Ten days later came the attacks of 9/11.
Murphy and three students immediately packed up their robotic gear and drove 18 hours north from Tampa, Fla., to Manhattan, where they worked alongside rescuers at Ground Zero for the next 12 days. They rarely slept or ate, and the experience left them drained. The purplish-blue light that illuminated the rubble pile at night cast a surreal glow. ”It looked like something out of The Terminator ,” she recalls. For Murphy, and for the technology she had been espousing, it was a baptism by fire.
Since then, she has used robots to help search for victims in the aftermath of eight other disasters, including the 2005 mud slides in La Conchita, Calif., Hurricane Katrina, and the 2007 Crandall Canyon Mine collapse in Utah. When she’s not promoting the use of robots among rescue professionals, she works closely with robotmakers to tailor their designs to search-and-rescue missions. And she’s educating and training a new breed of roboticists to think not just about the detailed engineering of their machines but also about how these devices might function within the larger world of emergency response.
Murphy’s interest in technology came largely through the example of her father, who was head of engineering for a huge chicken-processing plant in the small town of Douglas, Ga. After earning a bachelor’s degree in mechanical engineering and a Ph.D. in computer science, both from Georgia Tech, Murphy landed a faculty position at the Colorado School of Mines, in Golden. The school had strong links with Colorado’s space-science community, and as a consequence, she says, ”pretty much everybody in artificial intelligence was looking at planetary robots.” But the 1995 bombing of the Alfred P. Murrah Federal Building in Oklahoma City made her rethink her research. One of her grad students, John Blitch, a major in the U.S. Army, went to Oklahoma City to assist in the rescue efforts. That harrowing experience moved both him and Murphy to apply their knowledge of robotics to aiding the victims of similar disasters. ”I made a commitment to myself to focus on rescue robots,” she says.

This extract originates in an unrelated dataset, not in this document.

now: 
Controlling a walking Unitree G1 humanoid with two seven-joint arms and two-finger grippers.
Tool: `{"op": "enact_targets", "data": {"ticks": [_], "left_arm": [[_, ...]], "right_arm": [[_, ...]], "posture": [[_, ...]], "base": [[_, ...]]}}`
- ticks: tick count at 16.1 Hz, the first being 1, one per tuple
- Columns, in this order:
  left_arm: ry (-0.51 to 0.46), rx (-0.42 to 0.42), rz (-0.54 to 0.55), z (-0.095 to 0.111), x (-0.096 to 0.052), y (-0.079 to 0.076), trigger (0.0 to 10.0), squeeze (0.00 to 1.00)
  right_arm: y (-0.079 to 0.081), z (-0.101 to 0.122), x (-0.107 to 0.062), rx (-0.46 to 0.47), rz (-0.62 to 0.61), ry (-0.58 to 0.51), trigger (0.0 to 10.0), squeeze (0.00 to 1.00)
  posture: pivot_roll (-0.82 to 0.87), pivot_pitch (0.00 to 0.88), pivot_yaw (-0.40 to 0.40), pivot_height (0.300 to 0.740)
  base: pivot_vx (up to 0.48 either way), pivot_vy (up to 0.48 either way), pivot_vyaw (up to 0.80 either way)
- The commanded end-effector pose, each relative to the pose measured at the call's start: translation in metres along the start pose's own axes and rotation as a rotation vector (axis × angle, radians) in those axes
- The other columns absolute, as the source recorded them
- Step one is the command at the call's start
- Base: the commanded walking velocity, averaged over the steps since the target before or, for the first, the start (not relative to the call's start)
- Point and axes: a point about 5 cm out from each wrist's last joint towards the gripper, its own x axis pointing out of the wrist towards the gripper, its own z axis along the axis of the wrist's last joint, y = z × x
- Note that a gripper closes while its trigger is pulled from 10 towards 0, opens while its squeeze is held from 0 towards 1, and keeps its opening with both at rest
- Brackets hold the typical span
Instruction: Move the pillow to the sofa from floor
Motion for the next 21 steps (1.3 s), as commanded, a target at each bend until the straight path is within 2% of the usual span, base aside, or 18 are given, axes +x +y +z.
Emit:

And that’s exactly what she did—at no small risk to her academic career. At the time, researchers in artificial intelligence considered search-and-rescue robots only a vague futuristic possibility, and the chair of her department wasn’t supportive of the direction her research was taking. But Murphy persevered, eventually landing a tenured position at the University of South Florida, where her faculty colleagues supported her then-fanciful idea that robots could usefully assist rescuers. Elsewhere, though, most AI researchers were skeptical. Then ”9/11 happened, and all of a sudden I became brilliant,” she quips.
Although Murphy’s work at USF mostly entailed teaching and scholarly research, she kept her feet firmly planted in the practical realities of rescue operations. She and some of her grad students joined Florida Task Force 3, a state-sponsored urban search-and-rescue team that specializes in locating and extricating victims trapped in collapsed structures or other confined spaces. Working elbow to elbow with safety professionals during training exercises and actual disasters proved invaluable in shaping Murphy’s research agenda. ”I love fieldwork,” she says. ”Fieldwork is where you learn something.”